Malheureusement, Edward Theuns et Brent Van Moer ont dû se contenter d’une place d’honneur dans les rues de la préfecture du Gard.

"C’était un bon groupe, mais peut-être même un trop bon groupe, avouait le coureur de Trek Segafredo, réputé comme un des plus rapides de l’échappée, finalement 7e. Je savais que ce serait compliqué tactiquement de m’en sortir, que nous allions subir des attaques. D’un côté, il y avait de solides rouleurs et de l’autre des sprinters qui leur faisaient peur. Les attaques ont débuté loin de l’arrivée et dès la deuxième, l’écart s’est fait."

Le vice-champion de Belgique, qui avait longtemps douté de sa participation à ce Tour, est manifestement en bonne condition.

"Je me suis senti l’un des plus forts dans le deuxième groupe, disait encore Edward Theuns.

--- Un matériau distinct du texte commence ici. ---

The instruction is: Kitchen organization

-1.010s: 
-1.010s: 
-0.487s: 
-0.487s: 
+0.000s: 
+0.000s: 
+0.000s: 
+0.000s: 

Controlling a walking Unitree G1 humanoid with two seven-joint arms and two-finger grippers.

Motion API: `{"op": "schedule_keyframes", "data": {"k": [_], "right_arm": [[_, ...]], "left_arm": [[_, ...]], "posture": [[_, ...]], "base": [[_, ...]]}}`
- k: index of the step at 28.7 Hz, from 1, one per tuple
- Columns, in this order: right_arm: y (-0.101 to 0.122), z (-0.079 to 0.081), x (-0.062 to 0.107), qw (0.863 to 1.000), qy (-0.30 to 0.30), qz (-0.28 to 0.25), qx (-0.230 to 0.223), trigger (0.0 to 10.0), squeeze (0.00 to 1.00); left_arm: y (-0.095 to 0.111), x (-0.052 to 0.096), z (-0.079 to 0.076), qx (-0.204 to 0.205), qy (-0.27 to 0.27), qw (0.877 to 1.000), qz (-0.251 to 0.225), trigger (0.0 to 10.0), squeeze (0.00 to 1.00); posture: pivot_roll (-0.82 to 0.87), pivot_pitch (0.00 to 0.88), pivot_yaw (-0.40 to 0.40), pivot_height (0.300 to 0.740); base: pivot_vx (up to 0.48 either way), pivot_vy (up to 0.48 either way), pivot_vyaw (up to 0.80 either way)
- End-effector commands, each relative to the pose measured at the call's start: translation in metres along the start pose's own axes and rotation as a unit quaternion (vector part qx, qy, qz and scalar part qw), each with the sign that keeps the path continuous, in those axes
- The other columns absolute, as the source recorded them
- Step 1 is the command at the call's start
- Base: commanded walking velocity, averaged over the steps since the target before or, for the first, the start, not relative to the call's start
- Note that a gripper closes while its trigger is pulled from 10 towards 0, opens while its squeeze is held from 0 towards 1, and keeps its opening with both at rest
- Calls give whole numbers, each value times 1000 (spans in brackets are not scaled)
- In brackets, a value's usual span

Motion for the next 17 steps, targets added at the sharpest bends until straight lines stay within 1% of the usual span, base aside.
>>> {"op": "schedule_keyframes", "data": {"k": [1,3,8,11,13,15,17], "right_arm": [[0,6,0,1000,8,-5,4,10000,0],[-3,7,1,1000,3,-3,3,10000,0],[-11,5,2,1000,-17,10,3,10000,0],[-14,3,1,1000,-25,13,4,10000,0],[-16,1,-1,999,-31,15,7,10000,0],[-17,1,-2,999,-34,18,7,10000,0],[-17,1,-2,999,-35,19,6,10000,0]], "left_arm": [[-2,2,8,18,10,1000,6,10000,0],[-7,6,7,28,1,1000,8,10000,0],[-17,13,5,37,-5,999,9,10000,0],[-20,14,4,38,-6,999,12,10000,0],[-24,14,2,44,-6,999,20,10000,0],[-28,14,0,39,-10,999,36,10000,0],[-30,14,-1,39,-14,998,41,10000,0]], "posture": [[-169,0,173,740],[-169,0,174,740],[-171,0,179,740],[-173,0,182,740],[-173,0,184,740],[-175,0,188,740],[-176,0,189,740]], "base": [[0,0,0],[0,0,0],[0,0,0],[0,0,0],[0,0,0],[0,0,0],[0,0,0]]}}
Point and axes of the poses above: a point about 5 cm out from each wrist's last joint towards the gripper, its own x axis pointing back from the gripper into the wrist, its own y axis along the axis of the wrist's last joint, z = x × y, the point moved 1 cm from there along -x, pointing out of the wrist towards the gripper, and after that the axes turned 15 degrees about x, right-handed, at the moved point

Malheureusement, j’ai manqué cette occasion, j’espère que j’aurai la chance d’en avoir au moins une autre ces prochains jours."

Brent Van Moer, lui, n’a pas tout perdu. Son équipier Harry Sweeny se trouvait aussi dans le groupe et le Waeslandien a protégé sa fugue lorsque le jeune Australien est parti avec Küng, Erviti et Politt.

"Je m’attendais plutôt à une attaque d’Alaphilippe dans la côte, mais Küng et Politt ont anticipé. Nous, on a bien joué le jeu d’équipe", avouait le coureur de Lotto-Soudal, la seule formation qui avait deux coureurs dans l’échappée. "Je suis content pour Harry, qui est troisième, mais quand on est deux devant, on attend toujours plus. Nils Politti était le plus fort, personne n’a pu réagir sur son attaque."

Déjà bien en vue en début de Tour, Brent Van Moer a promis de réattaquer.

"Je me sens bien, dit le Flandrien. Les jambes tournent bien, je vais encore réessayer d’ici l’arrivée à Paris."